• TASK ITEM:
Exact copies of all the entries are required.

• DATA EXCERPTS:
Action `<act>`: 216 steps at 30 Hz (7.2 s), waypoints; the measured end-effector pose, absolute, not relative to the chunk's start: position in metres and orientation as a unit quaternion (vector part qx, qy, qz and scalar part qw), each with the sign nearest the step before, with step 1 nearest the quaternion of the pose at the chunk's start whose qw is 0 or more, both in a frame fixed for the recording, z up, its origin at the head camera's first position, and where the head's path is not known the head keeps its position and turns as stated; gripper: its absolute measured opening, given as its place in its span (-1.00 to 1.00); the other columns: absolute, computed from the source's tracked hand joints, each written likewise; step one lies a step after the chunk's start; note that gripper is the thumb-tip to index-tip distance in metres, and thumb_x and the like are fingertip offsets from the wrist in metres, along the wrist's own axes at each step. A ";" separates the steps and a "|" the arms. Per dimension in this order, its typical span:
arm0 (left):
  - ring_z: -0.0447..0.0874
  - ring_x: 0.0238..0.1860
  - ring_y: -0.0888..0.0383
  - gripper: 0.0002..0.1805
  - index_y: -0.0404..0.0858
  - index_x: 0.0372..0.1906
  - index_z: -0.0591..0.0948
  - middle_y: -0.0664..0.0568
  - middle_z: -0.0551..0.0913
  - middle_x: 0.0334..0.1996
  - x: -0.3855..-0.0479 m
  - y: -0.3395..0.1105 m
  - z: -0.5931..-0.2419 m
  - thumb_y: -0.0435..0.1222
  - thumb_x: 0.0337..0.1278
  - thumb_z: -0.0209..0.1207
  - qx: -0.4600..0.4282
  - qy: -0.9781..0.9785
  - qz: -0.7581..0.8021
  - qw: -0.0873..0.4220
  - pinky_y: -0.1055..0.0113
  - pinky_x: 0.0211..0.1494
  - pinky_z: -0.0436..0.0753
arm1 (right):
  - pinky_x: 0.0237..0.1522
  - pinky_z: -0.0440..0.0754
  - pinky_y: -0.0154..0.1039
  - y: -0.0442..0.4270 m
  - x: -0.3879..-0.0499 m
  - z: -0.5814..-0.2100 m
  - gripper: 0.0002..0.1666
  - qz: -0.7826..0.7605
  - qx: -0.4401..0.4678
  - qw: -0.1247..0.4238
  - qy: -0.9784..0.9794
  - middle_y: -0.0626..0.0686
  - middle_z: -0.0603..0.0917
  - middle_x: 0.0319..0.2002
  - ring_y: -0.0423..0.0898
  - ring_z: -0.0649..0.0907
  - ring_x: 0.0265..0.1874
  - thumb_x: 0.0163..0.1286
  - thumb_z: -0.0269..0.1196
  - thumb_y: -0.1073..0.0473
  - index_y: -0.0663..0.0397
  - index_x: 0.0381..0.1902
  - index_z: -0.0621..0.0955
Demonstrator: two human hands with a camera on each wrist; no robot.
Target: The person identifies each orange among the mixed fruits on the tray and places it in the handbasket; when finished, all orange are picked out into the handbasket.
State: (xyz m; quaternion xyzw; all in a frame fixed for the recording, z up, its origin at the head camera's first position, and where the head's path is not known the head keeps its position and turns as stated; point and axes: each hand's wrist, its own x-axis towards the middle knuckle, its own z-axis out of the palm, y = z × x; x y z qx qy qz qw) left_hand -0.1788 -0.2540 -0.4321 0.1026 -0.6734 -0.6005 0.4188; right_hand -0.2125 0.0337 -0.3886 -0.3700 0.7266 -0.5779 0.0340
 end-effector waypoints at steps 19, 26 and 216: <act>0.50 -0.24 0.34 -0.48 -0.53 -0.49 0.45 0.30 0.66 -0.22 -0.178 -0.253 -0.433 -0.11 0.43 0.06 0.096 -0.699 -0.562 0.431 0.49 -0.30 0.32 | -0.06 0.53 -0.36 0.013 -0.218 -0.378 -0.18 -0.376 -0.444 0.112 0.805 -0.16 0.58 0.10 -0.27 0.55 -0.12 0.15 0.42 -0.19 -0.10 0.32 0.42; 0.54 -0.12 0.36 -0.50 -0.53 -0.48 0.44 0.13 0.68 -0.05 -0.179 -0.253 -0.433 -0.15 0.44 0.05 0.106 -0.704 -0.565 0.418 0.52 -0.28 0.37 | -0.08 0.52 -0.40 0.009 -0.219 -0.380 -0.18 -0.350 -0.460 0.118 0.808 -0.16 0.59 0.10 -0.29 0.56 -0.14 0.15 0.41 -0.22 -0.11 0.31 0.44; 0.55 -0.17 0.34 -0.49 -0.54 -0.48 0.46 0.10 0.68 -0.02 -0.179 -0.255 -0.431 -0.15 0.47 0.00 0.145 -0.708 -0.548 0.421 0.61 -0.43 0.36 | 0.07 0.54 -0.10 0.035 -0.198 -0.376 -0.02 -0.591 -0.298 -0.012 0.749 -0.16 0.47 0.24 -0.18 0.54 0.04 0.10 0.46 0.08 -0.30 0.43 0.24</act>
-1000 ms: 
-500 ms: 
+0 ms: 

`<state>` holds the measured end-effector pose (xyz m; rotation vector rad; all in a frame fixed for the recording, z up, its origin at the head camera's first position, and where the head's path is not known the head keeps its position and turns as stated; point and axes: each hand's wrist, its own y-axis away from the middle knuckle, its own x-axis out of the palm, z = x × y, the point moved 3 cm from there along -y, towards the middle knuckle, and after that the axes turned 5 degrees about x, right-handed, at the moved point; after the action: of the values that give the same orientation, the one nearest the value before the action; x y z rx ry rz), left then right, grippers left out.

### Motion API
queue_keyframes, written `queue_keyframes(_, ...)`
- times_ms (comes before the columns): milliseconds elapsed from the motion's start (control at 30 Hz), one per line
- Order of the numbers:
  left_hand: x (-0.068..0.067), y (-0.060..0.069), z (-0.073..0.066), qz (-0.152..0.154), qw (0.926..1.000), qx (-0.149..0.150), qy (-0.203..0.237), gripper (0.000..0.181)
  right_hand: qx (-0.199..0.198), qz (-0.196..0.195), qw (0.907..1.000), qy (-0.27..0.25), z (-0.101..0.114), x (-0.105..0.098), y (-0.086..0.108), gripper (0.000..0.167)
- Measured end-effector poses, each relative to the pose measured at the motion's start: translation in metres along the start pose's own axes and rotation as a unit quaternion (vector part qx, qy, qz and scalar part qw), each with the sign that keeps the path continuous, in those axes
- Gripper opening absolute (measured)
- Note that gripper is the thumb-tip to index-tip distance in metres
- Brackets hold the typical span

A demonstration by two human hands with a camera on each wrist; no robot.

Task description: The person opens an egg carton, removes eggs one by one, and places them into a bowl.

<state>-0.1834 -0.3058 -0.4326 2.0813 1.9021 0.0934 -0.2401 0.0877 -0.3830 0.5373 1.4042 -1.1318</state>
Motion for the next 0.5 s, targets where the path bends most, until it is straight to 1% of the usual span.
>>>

• TASK RESULT:
Action `<act>`: 216 steps at 30 Hz (7.2 s), waypoints; the measured end-effector pose, absolute, not relative to the chunk's start: position in metres and orientation as a unit quaternion (vector part qx, qy, qz and scalar part qw), each with the sign nearest the step before, with step 1 nearest the quaternion of the pose at the chunk's start whose qw is 0 or more, both in a frame fixed for the recording, z up, its origin at the head camera's first position, and where the head's path is not known the head keeps its position and turns as stated; gripper: its absolute measured opening, given as its place in its span (-1.00 to 1.00); the other columns: absolute, computed from the source's tracked hand joints, each written likewise; step one lies a step after the chunk's start; note that gripper is the thumb-tip to index-tip distance in metres, and thumb_x and the like are fingertip offsets from the wrist in metres, along the wrist's own axes at each step. A ";" separates the steps and a "|" the arms. Per dimension in this order, its typical span:
arm0 (left):
  - ring_z: -0.0447..0.0874
  - ring_x: 0.0238..0.1860
  - ring_y: -0.0888..0.0383
  - gripper: 0.0002..0.1805
  - index_y: -0.0404..0.0858
  - index_x: 0.0372..0.1906
  - index_z: -0.0591..0.0948
  - middle_y: -0.0664..0.0568
  - middle_z: -0.0551..0.0913
  - middle_x: 0.0334..0.1996
  - x: -0.3855..-0.0479 m
  - y: -0.3395..0.1105 m
  - z: -0.5931..-0.2419 m
  - thumb_y: -0.0435..0.1222
  - thumb_x: 0.0337..0.1278
  - thumb_z: -0.0209..0.1207
  - qx: -0.4600..0.4282
  - qy: -0.9781..0.9785
  - qz: -0.7581..0.8021
  - qw: -0.0873..0.4220
  - pinky_y: -0.1055..0.0113
  - pinky_x: 0.0211..0.1494
  - pinky_z: -0.0436..0.0753
arm1 (right):
  - pinky_x: 0.0237..0.1522
  - pinky_z: -0.0440..0.0754
  - pinky_y: -0.0154..0.1039
  - y: -0.0442..0.4270 m
  - x: -0.3879..-0.0499 m
  - z: -0.5814..-0.2100 m
  - gripper: 0.0002..0.1666
  - qz: -0.7826..0.7605
  - qx: -0.4401..0.4678
  - qw: -0.1247..0.4238
  - qy: -0.9784..0.9794
  - middle_y: -0.0626..0.0686
  - middle_z: -0.0603..0.0917
  - middle_x: 0.0319..0.2002
  - ring_y: -0.0423..0.0898
  - ring_z: -0.0649..0.0907
  - ring_x: 0.0265..0.1874
  - thumb_x: 0.0163..0.1286
  - thumb_z: -0.0269..0.1196
  - thumb_y: -0.1073..0.0473
  - index_y: -0.0663..0.0397
  - index_x: 0.0381..0.1902
  - index_z: -0.0621..0.0955
Demonstrator: two human hands with a camera on each wrist; no robot.
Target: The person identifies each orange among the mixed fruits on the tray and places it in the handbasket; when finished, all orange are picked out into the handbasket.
State: (xyz m; quaternion xyzw; all in a frame fixed for the recording, z up, its origin at the head camera's first position, and where the head's path is not known the head keeps its position and turns as stated; point and axes: each hand's wrist, its own x-axis towards the middle knuckle, its own z-axis out of the palm, y = z × x; x y z qx qy qz qw) left_hand -0.1788 -0.2540 -0.4321 0.1026 -0.6734 -0.6005 0.4188; right_hand -0.2125 0.0337 -0.3886 -0.3700 0.7266 -0.5779 0.0340
 end-effector waypoints at steps 19, 26 and 216: <act>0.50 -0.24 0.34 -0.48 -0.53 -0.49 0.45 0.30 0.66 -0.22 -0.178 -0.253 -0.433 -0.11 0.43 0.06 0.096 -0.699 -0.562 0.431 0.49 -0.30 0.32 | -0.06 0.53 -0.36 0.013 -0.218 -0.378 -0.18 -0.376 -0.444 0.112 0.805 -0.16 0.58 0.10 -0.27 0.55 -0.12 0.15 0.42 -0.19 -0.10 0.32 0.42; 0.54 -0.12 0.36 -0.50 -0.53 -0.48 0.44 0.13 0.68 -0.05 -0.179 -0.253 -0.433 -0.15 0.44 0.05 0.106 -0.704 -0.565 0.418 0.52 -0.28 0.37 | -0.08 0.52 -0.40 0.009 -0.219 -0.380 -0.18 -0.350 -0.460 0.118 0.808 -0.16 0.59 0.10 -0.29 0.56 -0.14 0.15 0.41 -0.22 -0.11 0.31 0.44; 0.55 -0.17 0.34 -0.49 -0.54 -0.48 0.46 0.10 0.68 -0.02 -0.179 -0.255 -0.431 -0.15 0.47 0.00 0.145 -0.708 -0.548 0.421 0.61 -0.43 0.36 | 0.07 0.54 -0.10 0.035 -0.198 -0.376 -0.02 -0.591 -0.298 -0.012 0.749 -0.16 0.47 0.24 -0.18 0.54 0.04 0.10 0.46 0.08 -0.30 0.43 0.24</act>
-1000 ms: 
-500 ms: 
+0 ms: 

`<state>` holds the measured end-effector pose (xyz m; rotation vector rad; all in a frame fixed for the recording, z up, its origin at the head camera's first position, and where the head's path is not known the head keeps its position and turns as stated; point and axes: each hand's wrist, its own y-axis away from the middle knuckle, its own x-axis out of the palm, z = x × y, the point moved 3 cm from there along -y, towards the middle knuckle, and after that the axes turned 5 degrees about x, right-handed, at the moved point; after the action: of the values that give the same orientation, the one nearest the value before the action; x y z rx ry rz), left then right, grippers left out.

### Motion API
queue_keyframes, written `queue_keyframes(_, ...)`
- times_ms (comes before the columns): milliseconds elapsed from the motion's start (control at 30 Hz), one per line
- Order of the numbers:
  left_hand: x (-0.068..0.067), y (-0.060..0.069), z (-0.073..0.066), qz (-0.152..0.154), qw (0.926..1.000), qx (-0.149..0.150), qy (-0.203..0.237), gripper (0.000..0.181)
  right_hand: qx (-0.199..0.198), qz (-0.196..0.195), qw (0.907..1.000), qy (-0.27..0.25), z (-0.101..0.114), x (-0.105..0.098), y (-0.086..0.108), gripper (0.000..0.167)
- Measured end-effector poses, each relative to the pose measured at the motion's start: translation in metres along the start pose's own axes and rotation as a unit quaternion (vector part qx, qy, qz and scalar part qw), each with the sign that keeps the path continuous, in those axes
- Gripper opening absolute (measured)
- Note that gripper is the thumb-tip to index-tip distance in metres
- Brackets hold the typical span

A demonstration by two human hands with a camera on each wrist; no robot.

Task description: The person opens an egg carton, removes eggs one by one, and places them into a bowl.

<state>-0.1834 -0.3058 -0.4326 2.0813 1.9021 0.0934 -0.2401 0.0877 -0.3830 0.5373 1.4042 -1.1318</state>
Motion for the next 0.5 s, targets where the path bends most, until it is straight to 1% of the usual span.
>>>

That completes the answer.